[Dataset items]
"""
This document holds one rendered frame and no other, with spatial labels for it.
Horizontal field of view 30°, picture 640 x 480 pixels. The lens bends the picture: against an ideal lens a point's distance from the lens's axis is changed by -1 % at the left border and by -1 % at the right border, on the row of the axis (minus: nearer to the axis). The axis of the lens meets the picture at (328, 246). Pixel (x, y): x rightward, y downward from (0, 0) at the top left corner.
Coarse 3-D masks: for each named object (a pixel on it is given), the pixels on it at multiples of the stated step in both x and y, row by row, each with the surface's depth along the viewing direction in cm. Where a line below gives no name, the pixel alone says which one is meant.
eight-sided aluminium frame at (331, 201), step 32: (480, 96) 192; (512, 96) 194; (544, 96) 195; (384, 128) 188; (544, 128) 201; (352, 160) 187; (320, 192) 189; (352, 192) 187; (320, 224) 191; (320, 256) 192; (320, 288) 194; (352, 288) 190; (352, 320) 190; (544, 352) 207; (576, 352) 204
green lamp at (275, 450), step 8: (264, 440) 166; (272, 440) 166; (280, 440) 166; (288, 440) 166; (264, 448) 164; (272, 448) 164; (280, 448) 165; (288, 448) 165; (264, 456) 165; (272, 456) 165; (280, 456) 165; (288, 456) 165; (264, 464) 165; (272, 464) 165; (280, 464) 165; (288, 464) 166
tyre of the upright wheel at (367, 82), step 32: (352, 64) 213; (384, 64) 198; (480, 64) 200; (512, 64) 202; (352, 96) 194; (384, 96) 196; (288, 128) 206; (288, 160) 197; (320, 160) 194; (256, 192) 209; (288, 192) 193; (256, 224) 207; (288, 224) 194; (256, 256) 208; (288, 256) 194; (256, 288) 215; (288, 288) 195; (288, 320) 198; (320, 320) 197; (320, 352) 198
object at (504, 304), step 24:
"""
● **What is needed**: Copy out the entries. Change nothing.

● **Exercise answer**:
This document holds one rendered frame and no other, with spatial labels for it.
Horizontal field of view 30°, picture 640 x 480 pixels. The lens bends the picture: against an ideal lens a point's distance from the lens's axis is changed by -1 % at the left border and by -1 % at the right border, on the row of the axis (minus: nearer to the axis). The axis of the lens meets the picture at (328, 246). Pixel (x, y): x rightward, y downward from (0, 0) at the top left corner.
Coarse 3-D masks: for each named object (a pixel on it is given), the pixels on it at multiples of the stated step in both x and y, row by row, each with the surface's depth along the viewing direction in cm. Where a line below gives no name, the pixel alone says which one is meant.
eight-sided aluminium frame at (331, 201), step 32: (480, 96) 192; (512, 96) 194; (544, 96) 195; (384, 128) 188; (544, 128) 201; (352, 160) 187; (320, 192) 189; (352, 192) 187; (320, 224) 191; (320, 256) 192; (320, 288) 194; (352, 288) 190; (352, 320) 190; (544, 352) 207; (576, 352) 204
green lamp at (275, 450), step 8: (264, 440) 166; (272, 440) 166; (280, 440) 166; (288, 440) 166; (264, 448) 164; (272, 448) 164; (280, 448) 165; (288, 448) 165; (264, 456) 165; (272, 456) 165; (280, 456) 165; (288, 456) 165; (264, 464) 165; (272, 464) 165; (280, 464) 165; (288, 464) 166
tyre of the upright wheel at (367, 82), step 32: (352, 64) 213; (384, 64) 198; (480, 64) 200; (512, 64) 202; (352, 96) 194; (384, 96) 196; (288, 128) 206; (288, 160) 197; (320, 160) 194; (256, 192) 209; (288, 192) 193; (256, 224) 207; (288, 224) 194; (256, 256) 208; (288, 256) 194; (256, 288) 215; (288, 288) 195; (288, 320) 198; (320, 320) 197; (320, 352) 198
object at (504, 304), step 24:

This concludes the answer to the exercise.